• _REQUIRED ACTION_
The answer must be only the lines below from the one holding "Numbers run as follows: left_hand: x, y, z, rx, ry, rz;" down to the one holding "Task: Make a", ends included, printed exactly; please omit all pictures.

⁂

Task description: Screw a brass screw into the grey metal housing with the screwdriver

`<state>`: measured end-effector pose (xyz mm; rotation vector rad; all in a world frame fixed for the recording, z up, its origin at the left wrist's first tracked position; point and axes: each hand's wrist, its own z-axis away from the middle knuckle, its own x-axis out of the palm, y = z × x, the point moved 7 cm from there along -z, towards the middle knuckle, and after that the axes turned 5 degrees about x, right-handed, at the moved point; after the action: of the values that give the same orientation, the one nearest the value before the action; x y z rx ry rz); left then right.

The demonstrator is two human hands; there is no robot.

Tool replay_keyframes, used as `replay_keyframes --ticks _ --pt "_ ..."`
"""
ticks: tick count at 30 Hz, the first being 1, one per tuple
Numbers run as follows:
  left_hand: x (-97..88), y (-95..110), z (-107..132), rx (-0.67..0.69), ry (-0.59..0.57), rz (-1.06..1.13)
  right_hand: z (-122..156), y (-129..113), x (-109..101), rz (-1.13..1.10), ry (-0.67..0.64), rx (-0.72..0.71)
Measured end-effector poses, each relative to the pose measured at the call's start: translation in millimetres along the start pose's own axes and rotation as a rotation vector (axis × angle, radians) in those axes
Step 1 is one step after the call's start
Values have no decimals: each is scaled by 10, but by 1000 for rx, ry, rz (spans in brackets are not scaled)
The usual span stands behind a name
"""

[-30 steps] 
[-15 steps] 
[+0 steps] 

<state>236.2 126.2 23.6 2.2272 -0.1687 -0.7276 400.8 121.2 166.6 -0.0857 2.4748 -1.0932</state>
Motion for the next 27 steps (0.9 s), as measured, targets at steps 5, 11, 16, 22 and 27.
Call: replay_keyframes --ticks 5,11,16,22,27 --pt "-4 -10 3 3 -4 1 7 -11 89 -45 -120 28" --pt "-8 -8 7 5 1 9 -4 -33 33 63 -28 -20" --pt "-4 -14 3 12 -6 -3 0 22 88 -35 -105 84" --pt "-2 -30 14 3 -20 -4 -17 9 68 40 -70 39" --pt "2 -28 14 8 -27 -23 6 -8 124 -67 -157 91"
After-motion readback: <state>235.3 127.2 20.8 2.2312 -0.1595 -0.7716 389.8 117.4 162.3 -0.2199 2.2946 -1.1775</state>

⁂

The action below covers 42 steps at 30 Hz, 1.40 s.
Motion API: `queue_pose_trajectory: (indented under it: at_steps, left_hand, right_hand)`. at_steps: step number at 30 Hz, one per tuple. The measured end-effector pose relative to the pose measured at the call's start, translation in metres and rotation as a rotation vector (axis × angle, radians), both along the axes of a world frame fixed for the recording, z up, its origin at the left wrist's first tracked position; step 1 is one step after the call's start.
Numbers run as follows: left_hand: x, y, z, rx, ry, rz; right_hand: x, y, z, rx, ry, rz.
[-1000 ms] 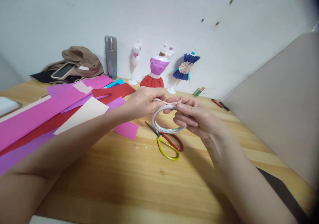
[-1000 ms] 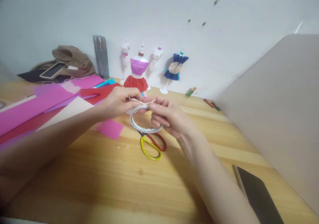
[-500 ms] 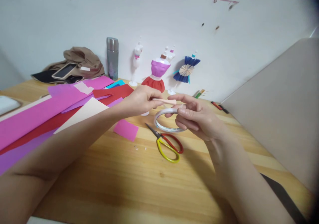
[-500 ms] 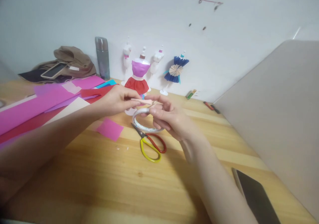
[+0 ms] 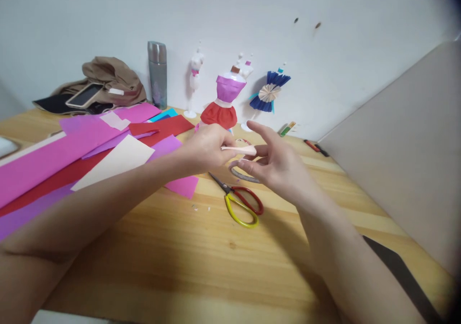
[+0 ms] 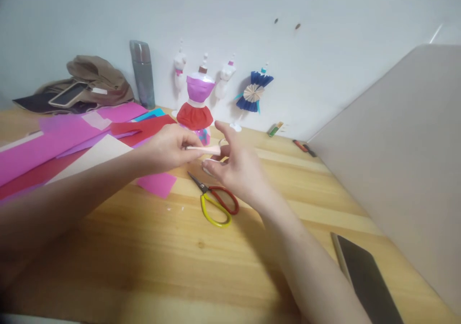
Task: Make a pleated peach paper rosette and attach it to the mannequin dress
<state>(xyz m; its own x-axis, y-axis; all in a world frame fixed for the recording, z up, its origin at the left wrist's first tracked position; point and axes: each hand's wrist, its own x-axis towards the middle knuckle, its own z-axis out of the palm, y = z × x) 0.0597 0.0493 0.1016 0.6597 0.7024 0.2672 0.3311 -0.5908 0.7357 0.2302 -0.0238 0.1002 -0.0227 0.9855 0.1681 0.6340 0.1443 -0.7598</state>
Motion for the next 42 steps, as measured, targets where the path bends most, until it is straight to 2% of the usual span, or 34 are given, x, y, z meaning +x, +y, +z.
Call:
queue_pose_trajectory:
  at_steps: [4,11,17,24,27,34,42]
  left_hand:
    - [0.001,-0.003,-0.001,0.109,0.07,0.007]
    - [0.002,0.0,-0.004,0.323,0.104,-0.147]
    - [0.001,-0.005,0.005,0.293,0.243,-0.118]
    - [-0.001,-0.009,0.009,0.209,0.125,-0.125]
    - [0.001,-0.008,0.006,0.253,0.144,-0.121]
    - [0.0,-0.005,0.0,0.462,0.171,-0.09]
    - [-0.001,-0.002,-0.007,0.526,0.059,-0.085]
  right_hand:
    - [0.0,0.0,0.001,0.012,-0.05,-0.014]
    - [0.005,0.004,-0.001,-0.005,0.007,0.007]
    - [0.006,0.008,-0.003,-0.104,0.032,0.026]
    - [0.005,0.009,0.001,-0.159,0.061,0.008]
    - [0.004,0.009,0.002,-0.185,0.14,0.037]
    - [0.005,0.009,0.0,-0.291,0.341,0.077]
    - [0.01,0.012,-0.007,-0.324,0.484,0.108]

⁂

• _COMPLETED EXERCISE_
Numbers run as follows: left_hand: x, y, z, rx, ry, rz; right_hand: x, y, z, rx, ry, rz.
[-1000 ms] 
[-1000 ms] 
[-500 ms] 
[-500 ms] 
[+0 ms] 
[+0 ms] 
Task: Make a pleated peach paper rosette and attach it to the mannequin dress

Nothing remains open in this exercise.